Erwerben Sie für Ihren Schützling ein Smartphone mit zahlreichen Apps, spielt es vermutlich häufiger damit. Aufgrund der langen Zeit vor dem Display klagt das Kind beispielsweise über brennende Augen oder Kopfschmerzen. Des Weiteren kommt es vor, dass sich die Sprösslinge weinerlicher oder gereizter zeigen. Bemerken Sie die Veränderung, begrenzen Sie die Datennutzung des Schützlings zeitlich und auch inhaltlich. Dabei bewährt es sich, diesen über verschiedene Handyfunktionen aufzuklären. Zudem informieren Sie das Kind, warum es auf spezielle Funktionen keinen Zugriff bekommt.

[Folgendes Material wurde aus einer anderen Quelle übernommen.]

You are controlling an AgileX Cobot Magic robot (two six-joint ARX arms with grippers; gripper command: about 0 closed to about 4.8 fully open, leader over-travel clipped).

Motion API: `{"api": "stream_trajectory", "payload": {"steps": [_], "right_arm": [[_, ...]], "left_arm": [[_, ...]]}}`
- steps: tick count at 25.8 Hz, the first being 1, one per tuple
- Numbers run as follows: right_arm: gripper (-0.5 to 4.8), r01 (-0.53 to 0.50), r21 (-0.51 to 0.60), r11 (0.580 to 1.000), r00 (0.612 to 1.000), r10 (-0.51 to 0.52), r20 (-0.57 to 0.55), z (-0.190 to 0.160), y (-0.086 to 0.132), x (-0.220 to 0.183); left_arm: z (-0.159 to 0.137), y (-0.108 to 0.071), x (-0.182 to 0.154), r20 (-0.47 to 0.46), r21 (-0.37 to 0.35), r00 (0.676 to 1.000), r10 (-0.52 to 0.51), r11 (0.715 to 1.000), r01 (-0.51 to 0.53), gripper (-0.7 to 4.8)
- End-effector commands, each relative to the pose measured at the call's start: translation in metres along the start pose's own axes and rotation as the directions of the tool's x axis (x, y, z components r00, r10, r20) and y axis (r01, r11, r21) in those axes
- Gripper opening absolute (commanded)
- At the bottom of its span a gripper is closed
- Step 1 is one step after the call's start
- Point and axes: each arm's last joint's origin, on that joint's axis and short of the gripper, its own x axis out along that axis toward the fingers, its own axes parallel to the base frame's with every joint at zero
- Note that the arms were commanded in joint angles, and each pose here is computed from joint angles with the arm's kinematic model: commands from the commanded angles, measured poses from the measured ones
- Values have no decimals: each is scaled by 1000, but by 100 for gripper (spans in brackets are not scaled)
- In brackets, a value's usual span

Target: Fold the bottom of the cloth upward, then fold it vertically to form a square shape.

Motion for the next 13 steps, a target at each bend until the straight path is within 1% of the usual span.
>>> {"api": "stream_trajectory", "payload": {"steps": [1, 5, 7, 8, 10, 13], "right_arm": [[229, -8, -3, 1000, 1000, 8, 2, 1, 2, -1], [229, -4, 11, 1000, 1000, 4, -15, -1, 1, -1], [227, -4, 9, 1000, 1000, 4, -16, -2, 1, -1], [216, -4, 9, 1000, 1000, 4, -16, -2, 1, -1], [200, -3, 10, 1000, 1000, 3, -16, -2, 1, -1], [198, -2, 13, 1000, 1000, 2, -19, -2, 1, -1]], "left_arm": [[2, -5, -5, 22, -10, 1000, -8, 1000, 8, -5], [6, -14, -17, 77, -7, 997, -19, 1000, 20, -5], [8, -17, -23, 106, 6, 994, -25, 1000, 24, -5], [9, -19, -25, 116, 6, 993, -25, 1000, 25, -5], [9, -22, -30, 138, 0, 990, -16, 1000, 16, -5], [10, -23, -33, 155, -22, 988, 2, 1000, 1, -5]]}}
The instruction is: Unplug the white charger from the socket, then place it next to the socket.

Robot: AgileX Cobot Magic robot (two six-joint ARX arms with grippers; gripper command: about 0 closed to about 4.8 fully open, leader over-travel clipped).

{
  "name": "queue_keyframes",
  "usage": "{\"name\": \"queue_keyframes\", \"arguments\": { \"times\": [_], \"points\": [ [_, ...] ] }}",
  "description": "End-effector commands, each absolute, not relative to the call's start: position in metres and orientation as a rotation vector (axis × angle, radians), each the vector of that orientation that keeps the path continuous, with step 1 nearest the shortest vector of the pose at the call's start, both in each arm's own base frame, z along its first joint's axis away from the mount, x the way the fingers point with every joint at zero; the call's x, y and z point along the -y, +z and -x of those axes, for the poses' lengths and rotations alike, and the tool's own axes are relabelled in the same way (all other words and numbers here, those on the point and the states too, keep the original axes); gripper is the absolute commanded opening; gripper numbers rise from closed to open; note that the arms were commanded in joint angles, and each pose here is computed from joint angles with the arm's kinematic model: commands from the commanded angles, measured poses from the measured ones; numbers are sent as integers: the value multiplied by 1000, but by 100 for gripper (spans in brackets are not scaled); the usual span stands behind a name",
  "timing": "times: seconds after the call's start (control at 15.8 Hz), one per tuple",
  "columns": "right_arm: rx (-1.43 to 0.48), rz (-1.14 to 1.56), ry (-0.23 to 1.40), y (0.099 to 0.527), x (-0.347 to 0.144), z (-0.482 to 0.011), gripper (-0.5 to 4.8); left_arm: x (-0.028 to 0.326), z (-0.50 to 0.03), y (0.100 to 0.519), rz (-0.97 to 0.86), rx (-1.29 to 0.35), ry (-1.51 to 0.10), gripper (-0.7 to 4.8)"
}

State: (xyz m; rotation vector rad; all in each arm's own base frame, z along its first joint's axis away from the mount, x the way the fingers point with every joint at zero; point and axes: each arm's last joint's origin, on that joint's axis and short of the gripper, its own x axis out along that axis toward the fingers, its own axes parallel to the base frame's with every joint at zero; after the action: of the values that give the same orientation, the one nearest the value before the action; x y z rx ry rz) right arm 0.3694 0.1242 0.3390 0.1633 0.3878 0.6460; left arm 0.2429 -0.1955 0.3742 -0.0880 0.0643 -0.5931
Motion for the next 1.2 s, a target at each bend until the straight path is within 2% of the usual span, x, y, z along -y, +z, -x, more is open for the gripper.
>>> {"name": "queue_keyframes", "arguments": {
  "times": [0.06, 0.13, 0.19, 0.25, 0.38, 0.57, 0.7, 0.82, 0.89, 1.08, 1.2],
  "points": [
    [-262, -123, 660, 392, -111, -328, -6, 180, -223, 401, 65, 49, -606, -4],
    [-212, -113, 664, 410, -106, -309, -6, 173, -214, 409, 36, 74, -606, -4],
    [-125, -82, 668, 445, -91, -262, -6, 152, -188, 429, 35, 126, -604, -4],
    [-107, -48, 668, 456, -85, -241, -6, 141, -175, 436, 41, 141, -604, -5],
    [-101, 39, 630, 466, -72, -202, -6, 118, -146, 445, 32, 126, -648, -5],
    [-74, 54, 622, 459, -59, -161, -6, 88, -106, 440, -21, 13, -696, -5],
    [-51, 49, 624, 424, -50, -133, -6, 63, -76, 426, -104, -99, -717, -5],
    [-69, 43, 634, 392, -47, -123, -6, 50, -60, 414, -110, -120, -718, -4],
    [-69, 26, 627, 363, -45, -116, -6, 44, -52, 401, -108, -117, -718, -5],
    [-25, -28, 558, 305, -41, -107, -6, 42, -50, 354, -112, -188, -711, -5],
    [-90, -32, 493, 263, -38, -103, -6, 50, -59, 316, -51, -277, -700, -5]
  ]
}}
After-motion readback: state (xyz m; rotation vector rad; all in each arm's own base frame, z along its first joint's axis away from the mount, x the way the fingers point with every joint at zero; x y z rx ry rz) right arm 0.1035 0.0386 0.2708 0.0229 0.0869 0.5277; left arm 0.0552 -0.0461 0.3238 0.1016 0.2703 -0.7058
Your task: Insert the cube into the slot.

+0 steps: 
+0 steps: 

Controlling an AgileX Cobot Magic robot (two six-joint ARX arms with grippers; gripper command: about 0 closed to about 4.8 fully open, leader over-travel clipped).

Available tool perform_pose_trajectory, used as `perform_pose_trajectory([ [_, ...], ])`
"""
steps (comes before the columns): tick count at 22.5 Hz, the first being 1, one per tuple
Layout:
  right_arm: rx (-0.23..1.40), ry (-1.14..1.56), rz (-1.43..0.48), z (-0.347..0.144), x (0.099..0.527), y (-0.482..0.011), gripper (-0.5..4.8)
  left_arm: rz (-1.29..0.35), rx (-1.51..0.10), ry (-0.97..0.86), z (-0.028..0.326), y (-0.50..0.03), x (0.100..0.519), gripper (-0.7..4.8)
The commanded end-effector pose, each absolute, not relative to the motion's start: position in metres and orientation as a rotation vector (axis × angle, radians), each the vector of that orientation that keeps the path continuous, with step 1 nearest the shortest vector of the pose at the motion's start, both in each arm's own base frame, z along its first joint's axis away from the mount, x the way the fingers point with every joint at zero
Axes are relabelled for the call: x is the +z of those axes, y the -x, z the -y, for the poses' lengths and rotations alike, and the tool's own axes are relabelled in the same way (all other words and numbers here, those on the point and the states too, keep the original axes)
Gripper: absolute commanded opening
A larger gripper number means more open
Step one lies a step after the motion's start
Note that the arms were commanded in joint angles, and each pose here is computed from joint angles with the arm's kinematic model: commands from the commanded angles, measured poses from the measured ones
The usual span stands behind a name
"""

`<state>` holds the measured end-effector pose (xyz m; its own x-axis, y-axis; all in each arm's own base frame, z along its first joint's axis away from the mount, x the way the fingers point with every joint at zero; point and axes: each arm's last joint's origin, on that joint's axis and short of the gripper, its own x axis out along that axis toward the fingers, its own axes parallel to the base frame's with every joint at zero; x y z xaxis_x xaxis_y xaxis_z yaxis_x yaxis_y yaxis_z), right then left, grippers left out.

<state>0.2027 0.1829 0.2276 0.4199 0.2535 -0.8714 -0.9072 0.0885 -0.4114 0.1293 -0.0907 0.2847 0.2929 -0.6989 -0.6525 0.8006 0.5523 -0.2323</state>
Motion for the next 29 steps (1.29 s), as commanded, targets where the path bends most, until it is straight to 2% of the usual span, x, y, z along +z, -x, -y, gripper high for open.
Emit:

Um eine dauerhafte Mediennutzung zu vermeiden, bieten Sie dem Kind nicht-elektronische Alternativen an. Ebenso lohnt es sich, das Interesse am Handy nicht zu verstärken. Achten Sie daher darauf, welche Apps Ihr Sprössling herunterlädt. Bei kostenpflichtigen Angeboten sollten Sie im Vorfeld den pädagogischen Wert begutachten. Um das Kind vor einem Medienmissbrauch zu schützen, kontrollieren die Eltern das Kinderhandy in regelmäßigen Abständen. Befinden sich nicht altersgemäße Funktionen darauf, gilt es, diese zu löschen.

Beim Handykauf und bei der Benutzung stellen Sie für das Kind den verantwortungsbewussten Begleiter dar. Um den Nachwuchs vor einigen Inhalten des Internets zu bewahren, installieren Sie auf dem Mobiltelefon beispielsweise eine Jugendschutz-App.